### Aim of the exercise
What you return should match the material below line for line, except that no image appears in it.

### Provided material
========================================

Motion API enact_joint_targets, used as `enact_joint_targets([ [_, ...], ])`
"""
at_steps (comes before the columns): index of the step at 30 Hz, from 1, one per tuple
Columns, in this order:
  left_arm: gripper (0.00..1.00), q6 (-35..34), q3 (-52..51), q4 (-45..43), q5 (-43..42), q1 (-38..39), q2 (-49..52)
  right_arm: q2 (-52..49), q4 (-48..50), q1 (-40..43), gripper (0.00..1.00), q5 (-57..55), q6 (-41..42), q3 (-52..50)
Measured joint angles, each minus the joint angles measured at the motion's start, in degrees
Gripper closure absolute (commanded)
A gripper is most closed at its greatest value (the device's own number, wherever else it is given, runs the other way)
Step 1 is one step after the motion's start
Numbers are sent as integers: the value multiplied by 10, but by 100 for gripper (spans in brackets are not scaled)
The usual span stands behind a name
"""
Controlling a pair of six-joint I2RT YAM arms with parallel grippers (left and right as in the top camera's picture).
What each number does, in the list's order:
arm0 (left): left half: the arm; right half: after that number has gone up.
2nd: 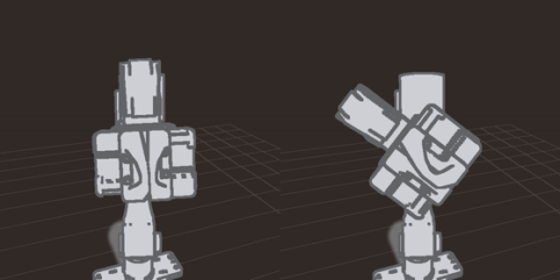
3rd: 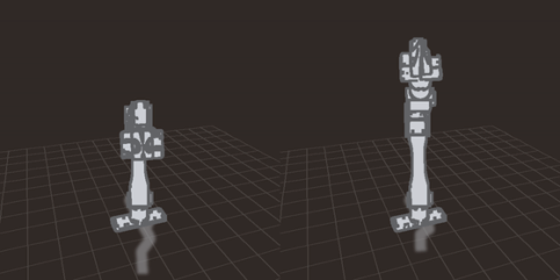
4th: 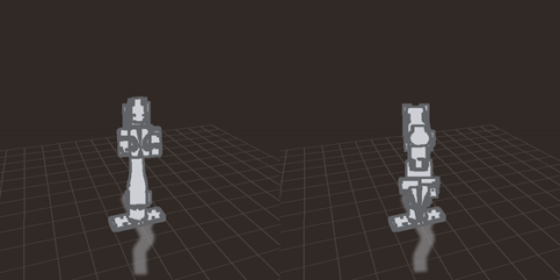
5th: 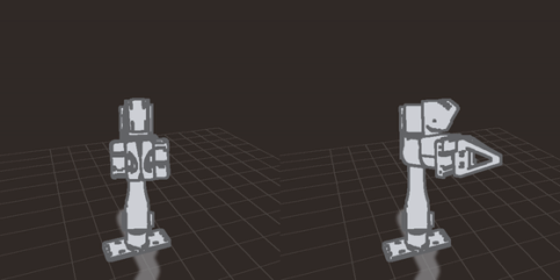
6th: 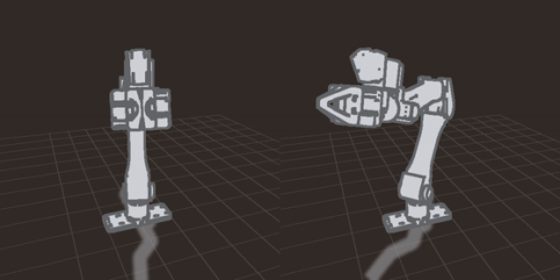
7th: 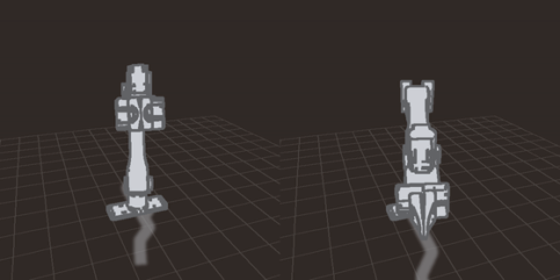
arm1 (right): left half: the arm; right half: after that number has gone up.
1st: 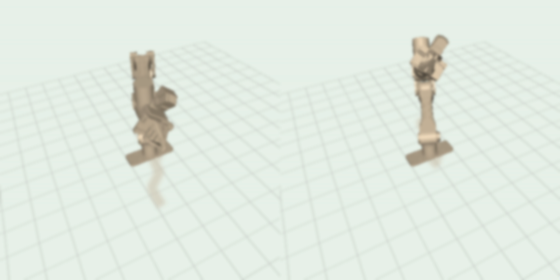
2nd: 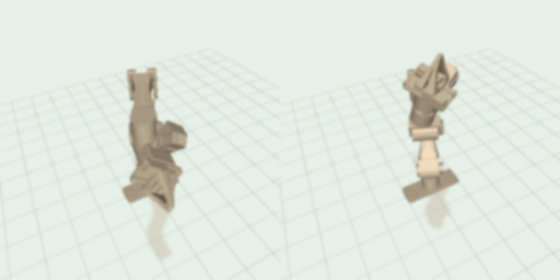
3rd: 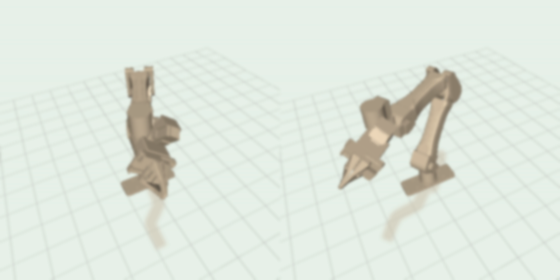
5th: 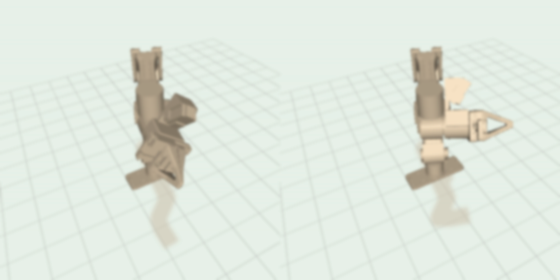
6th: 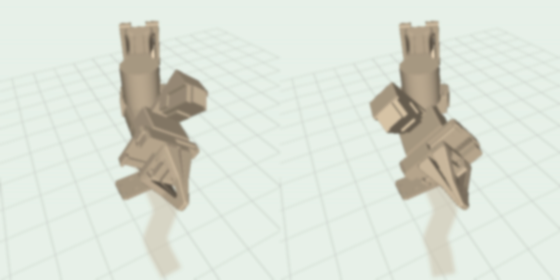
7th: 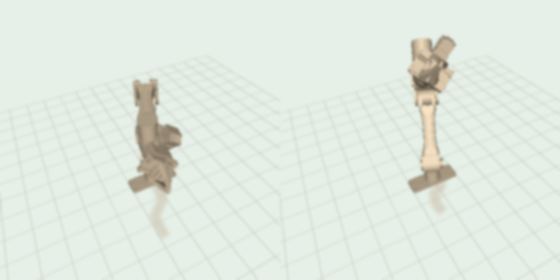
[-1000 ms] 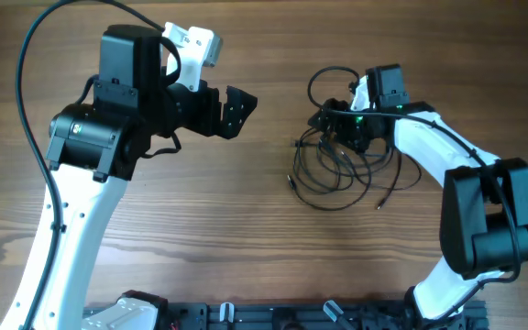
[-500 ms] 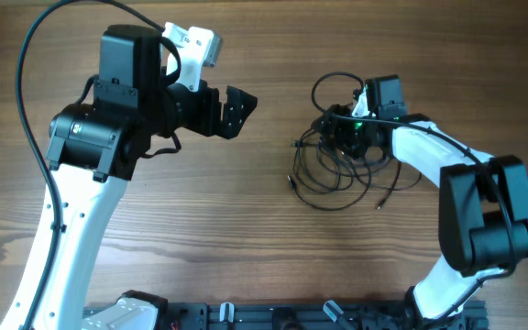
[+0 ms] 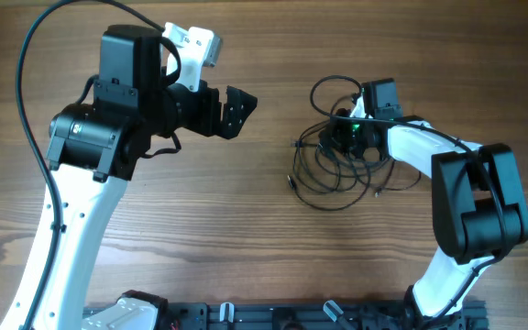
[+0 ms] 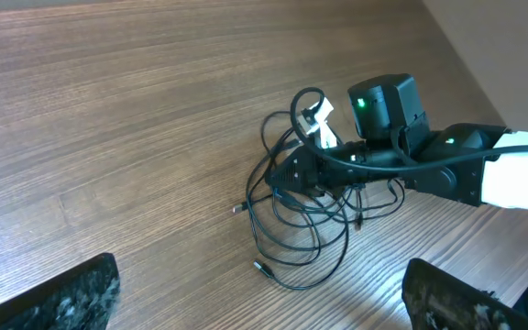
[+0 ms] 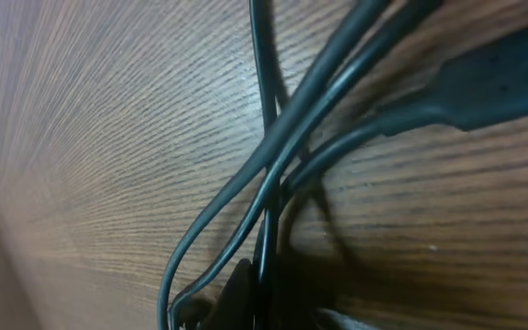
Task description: Untangle cables
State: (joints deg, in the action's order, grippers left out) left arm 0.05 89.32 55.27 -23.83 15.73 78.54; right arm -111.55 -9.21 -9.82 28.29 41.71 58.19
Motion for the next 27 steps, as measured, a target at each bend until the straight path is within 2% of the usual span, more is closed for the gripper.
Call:
enact_joint_targets([
  [8,0,0,0,0,0,0,0,42,-15,0,96,-3,-37,0],
  [21,0,0,0,0,0,0,0,441,-24,0,96,-12,-76,13],
  [27,0,0,0,0,0,0,0,518,-67,0,96,-12,-88,16],
])
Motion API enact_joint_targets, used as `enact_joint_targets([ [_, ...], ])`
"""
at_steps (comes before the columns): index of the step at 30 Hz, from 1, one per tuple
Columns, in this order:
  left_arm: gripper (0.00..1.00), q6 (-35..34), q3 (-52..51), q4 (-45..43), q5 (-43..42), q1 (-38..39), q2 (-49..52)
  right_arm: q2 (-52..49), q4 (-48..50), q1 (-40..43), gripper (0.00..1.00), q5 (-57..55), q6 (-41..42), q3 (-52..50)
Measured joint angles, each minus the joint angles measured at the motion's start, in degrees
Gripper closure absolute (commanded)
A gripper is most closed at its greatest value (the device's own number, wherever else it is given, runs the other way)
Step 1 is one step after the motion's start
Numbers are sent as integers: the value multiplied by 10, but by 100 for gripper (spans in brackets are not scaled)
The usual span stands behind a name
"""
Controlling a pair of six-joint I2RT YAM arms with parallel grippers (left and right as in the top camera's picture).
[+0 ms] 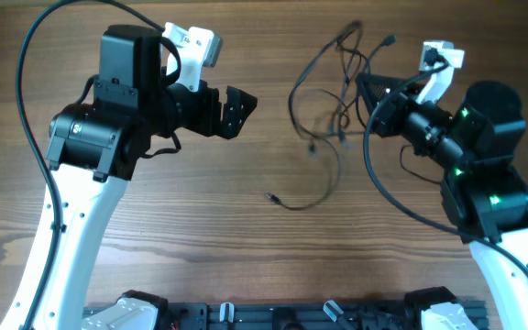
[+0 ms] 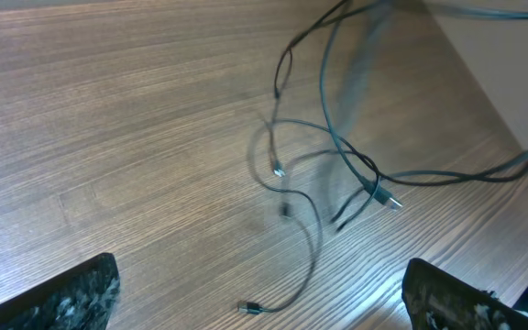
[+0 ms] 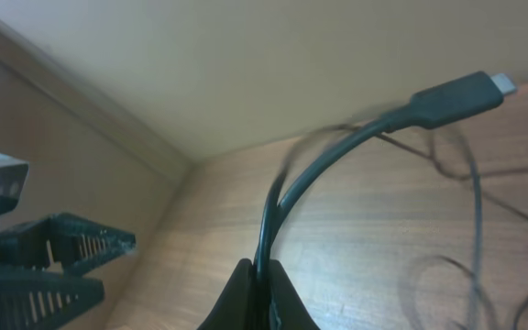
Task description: Untangle cables
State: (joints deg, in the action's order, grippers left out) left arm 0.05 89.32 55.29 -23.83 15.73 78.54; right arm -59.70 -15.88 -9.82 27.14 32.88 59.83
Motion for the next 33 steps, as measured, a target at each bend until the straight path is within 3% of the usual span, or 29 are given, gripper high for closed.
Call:
enact_joint_targets([
  [13,0,0,0,0,0,0,0,3,-56,0,96,49,-63,0],
  [27,0,0,0,0,0,0,0,3,-138,2,96,274,-316,0],
  [33,0,0,0,-11,0,0,0,3,-148,2,95,325,-357,0],
])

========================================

### Result below
Motion API enact_joint_targets, used as `enact_joint_targets([ [_, ...], ])`
"""
at_steps (comes before the columns): index of the step at 30 Hz, from 1, one per tuple
Columns, in this order:
  left_arm: gripper (0.00..1.00), q6 (-35..34), q3 (-52..51), q4 (-45..43), q5 (-43..42), q1 (-38..39), q2 (-49..52)
  right_arm: q2 (-52..49), q4 (-48..50), q1 (-40..43), gripper (0.00..1.00), q5 (-57..55), q6 (-41..42), q3 (-52..50)
Measured joint angles, each minus the joint angles measured at the motion's start, in degrees
Gripper closure absolute (commanded)
A gripper is most closed at its greatest value (the device's own number, wherever else it is given, runs the other way)
Step 1 is one step after the motion's start
Numbers are sent as integers: the value multiplied by 10, but by 100 for gripper (spans in brackets are not scaled)
The usual span stands behind a name
"""
Controlling a pair of six-joint I2RT YAM arms with parallel grippers (left and right as in the top camera's picture).
What each number does, in the list's order:
arm0 (left): left half: the arm; right half: after that number has gone up.
2nd: 
3rd: 
4th: 
5th: 
6th: 
7th: 
arm1 (right): left half: the arm; right half: after that number has gone up.
1st: 
2nd: 
3rd: 
5th: 
6th: 
7th: 
[-1000 ms] 
[-500 ms] 
[+0 ms] 
[+0 ms] 
[+0 ms] 
Task description: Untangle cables
State: (joints deg, in the action's order, grippers left out) left arm 0.05 89.32 55.27 -23.83 15.73 78.54; right arm -111.55 -9.21 -9.82 28.29 41.71 58.19
Motion for the next 27 steps, as measured, a target at each bend until the straight path is within 2% of the usual span, more is closed for the gripper.
Call:
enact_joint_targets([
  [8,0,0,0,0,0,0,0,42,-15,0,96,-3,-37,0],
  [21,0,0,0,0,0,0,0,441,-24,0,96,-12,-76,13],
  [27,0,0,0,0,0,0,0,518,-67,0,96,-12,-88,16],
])
Motion API enact_joint_targets, used as `enact_joint_targets([ [_, ...], ])`
"""
at_steps (comes before the columns): index of the step at 30 Hz, from 1, one per tuple
Columns, in this order:
  left_arm: gripper (0.00..1.00), q6 (-35..34), q3 (-52..51), q4 (-45..43), q5 (-43..42), q1 (-38..39), q2 (-49..52)
  right_arm: q2 (-52..49), q4 (-48..50), q1 (-40..43), gripper (0.00..1.00), q5 (-57..55), q6 (-41..42), q3 (-52..50)
Measured joint angles, each minus the joint angles measured at the motion's start, in degrees
Gripper closure absolute (commanded)
A gripper is most closed at its greatest value (the device's own number, wherever else it is given, runs the other way)
Step 1 is one step after the motion's start
Numbers are sent as integers: the value multiplied by 10, but by 100 for gripper (spans in brackets are not scaled)
The usual span stands behind a name
"""
Controlling a pair of six-joint I2RT YAM arms with parallel grippers (left and right as in the top camera's picture).
[+0 ms] 
[+0 ms] 
[+0 ms] 
Task description: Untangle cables
State: (joints deg, in the action's order, grippers left out) left arm 0.05 89.32 55.29 -23.83 15.73 78.54; right arm -59.70 -15.88 -9.82 27.14 32.88 59.83
Motion for the next 33 steps, as measured, a target at each bend until the straight path is within 3% of the usual span, or 29 are given, gripper high for closed.
Call:
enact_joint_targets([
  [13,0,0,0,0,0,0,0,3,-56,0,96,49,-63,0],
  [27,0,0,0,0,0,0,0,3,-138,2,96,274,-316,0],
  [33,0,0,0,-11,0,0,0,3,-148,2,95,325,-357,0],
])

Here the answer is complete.